Bruno Ybarra concurs. "The dance market is too treacherous a landscape to survive in the long term. The attention span of the dance market is completely minute. The shelf life of the average dance record is like a week, and you've got to be on the bleeding edge of what's happening all the time. And all of us are in our late 20s and early 30s, so we're sort of graduating to that stage where we're not going to clubs every week. I guess we're all setting our sights on creating more enduring music."
Astralwerks specializes in exactly that -- overcoming the ephemeral nature of electronic music and building lasting careers. But each of the label's successful crossovers has had magazine-friendly looks and a bit of the swagger the press demands. Contrarily, Naked's first three acts scheduled for full LPs -- Blue Six, Aquanote, and Petalpusher -- are all behind-the-scenes producer types. Lisa Shaw, whose record is slated for September 2002, possesses the most star appeal. Ybarra calls her album to date "a midtempo, very classic-sounding record à la the Sade/Jill Scott/neo-soul kind of thing." Accordingly, Ybarra says he is devoting most of next year to nurturing Shaw's career development.
Astralwerks' vested interest in Naked Music has impinged on the autonomy of some of its musicians. S.F.'s Miguel Migs, whose Petalpusher album has been complete for months but has been pushed back by Astralwerks' scheduling experts, sees trade-offs in the increased exposure. "When labels go with a major, they start thinking of what will make them bigger and what will sell more instead of why they did it in the first place," he comments. "So I see some of that happening, which is a little disappointing."
Migs says the album he originally submitted had "lots of different styles, a lot of downtempo stuff and even reggae stuff in addition to the house -- some of which Astralwerks doesn't want on the album. I think they want it less diverse and more continuous, which bursts the whole point to me, because I'm a producer rather than an artist.
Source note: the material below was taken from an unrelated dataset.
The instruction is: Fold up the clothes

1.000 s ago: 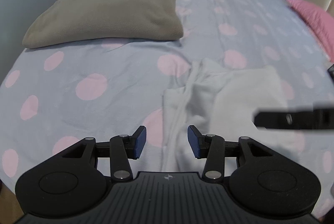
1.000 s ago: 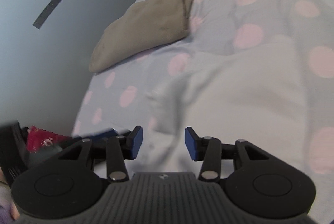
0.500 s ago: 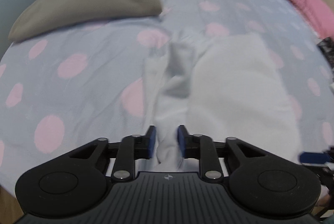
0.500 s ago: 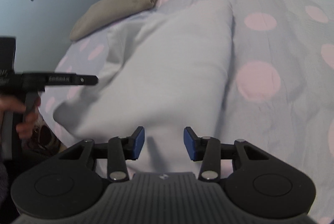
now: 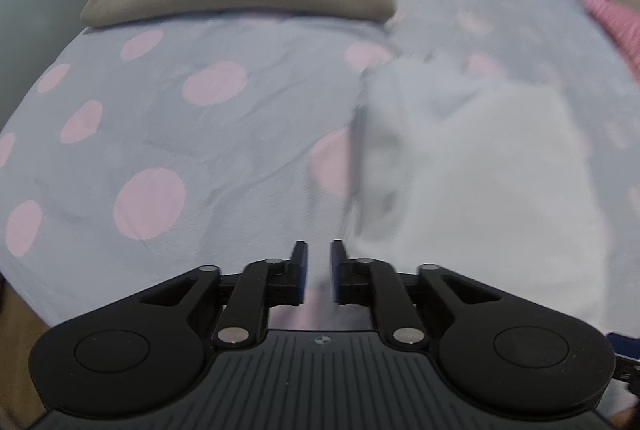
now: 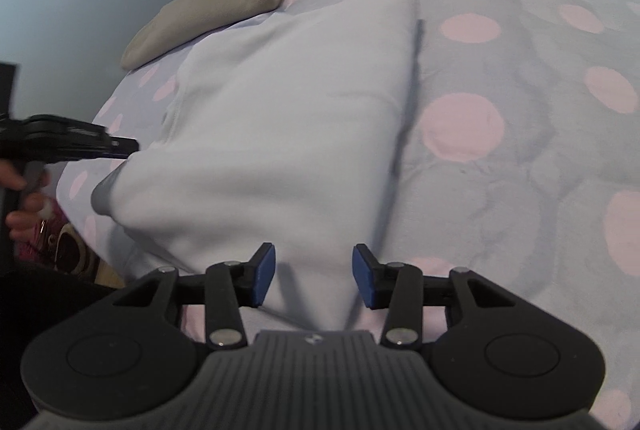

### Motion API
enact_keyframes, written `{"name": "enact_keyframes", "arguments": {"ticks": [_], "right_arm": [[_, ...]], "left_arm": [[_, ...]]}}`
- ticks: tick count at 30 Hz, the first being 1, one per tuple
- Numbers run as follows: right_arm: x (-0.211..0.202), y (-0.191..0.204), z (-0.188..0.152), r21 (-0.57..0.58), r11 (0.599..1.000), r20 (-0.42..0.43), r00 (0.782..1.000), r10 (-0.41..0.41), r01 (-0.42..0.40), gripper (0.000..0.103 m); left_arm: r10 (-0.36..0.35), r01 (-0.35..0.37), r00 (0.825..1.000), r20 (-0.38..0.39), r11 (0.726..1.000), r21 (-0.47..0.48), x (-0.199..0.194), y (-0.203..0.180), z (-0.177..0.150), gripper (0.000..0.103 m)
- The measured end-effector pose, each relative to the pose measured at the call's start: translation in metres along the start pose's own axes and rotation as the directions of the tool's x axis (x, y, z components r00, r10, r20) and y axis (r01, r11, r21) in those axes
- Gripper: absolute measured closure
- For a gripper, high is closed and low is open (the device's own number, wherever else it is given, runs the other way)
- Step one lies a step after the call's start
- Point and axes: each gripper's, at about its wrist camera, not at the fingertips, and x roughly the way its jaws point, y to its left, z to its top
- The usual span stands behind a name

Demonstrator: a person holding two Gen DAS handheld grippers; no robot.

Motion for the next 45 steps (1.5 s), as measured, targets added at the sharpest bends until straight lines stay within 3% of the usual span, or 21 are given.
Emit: {"name": "enact_keyframes", "arguments": {"ticks": [4, 8, 11, 13, 18, 22, 29, 35, 41, 45], "right_arm": [[-0.008, 0.004, -0.005, -0.032, 0.999, 0.016, 1.0, -0.003, 0.004, 0.05], [-0.001, 0.013, -0.012, -0.095, 0.995, -0.012, 1.0, -0.028, 0.027, 0.05], [0.011, 0.014, -0.017, -0.134, 0.989, -0.046, 0.997, -0.069, 0.063, 0.058], [0.019, 0.009, -0.021, -0.133, 0.988, -0.07, 0.993, -0.09, 0.08, 0.058], [0.022, 0.002, -0.021, -0.11, 0.99, -0.096, 0.991, -0.098, 0.087, 0.055], [0.01, 0.01, -0.023, -0.153, 0.981, -0.054, 0.99, -0.129, 0.119, 0.029], [-0.002, 0.027, -0.032, -0.275, 0.946, 0.021, 0.985, -0.174, 0.173, 0.023], [-0.006, 0.038, -0.044, -0.36, 0.903, 0.131, 0.971, -0.199, 0.234, 0.016], [0.007, 0.022, -0.042, -0.285, 0.933, 0.039, 0.975, -0.219, 0.221, 0.016], [0.015, 0.015, -0.046, -0.291, 0.927, 0.008, 0.97, -0.244, 0.236, 0.016]], "left_arm": [[-0.049, 0.048, 0.999, 0.024, 0.997, 0.052, -0.017, -0.015, -0.011, 0.083], [0.006, 0.0, 0.999, -0.035, 0.988, 0.152, -0.008, -0.034, -0.026, 0.084], [0.053, -0.037, 0.996, -0.077, 0.98, 0.196, 0.009, -0.037, -0.034, 0.084], [0.068, -0.045, 0.992, -0.105, 0.977, 0.21, 0.022, -0.038, -0.039, 0.084], [0.1, -0.074, 0.991, -0.092, 0.966, 0.249, 0.027, -0.046, -0.042, 0.084], [0.072, -0.062, 0.997, -0.041, 0.975, 0.213, 0.015, -0.041, -0.042, 0.083], [0.044, -0.044, 0.999, 0.005, 0.99, 0.132, 0.002, -0.029, -0.039, 0.076], [0.051, -0.051, 0.999, 0.004, 0.99, 0.135, 0.004, -0.029, -0.038, 0.072], [0.055, -0.055, 0.998, 0.003, 0.986, 0.157, 0.005, -0.03, -0.04, 0.072], [0.064, -0.062, 0.998, -0.005, 0.985, 0.164, 0.006, -0.031, -0.041, 0.072]]}}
It's a different kind of marketing."
But the strength of Astralwerks' overall push might make the few compromises worth it. "People found the early stuff on Naked that we were doing for the love of the music, not for any marketing or money strategy," Migs observes. "So now with more promotion behind it, there's no doubt it will cross to a whole new breed of people who don't know where to find dance music."
If it does connect with that new breed, Naked might just become the first big dance label that could.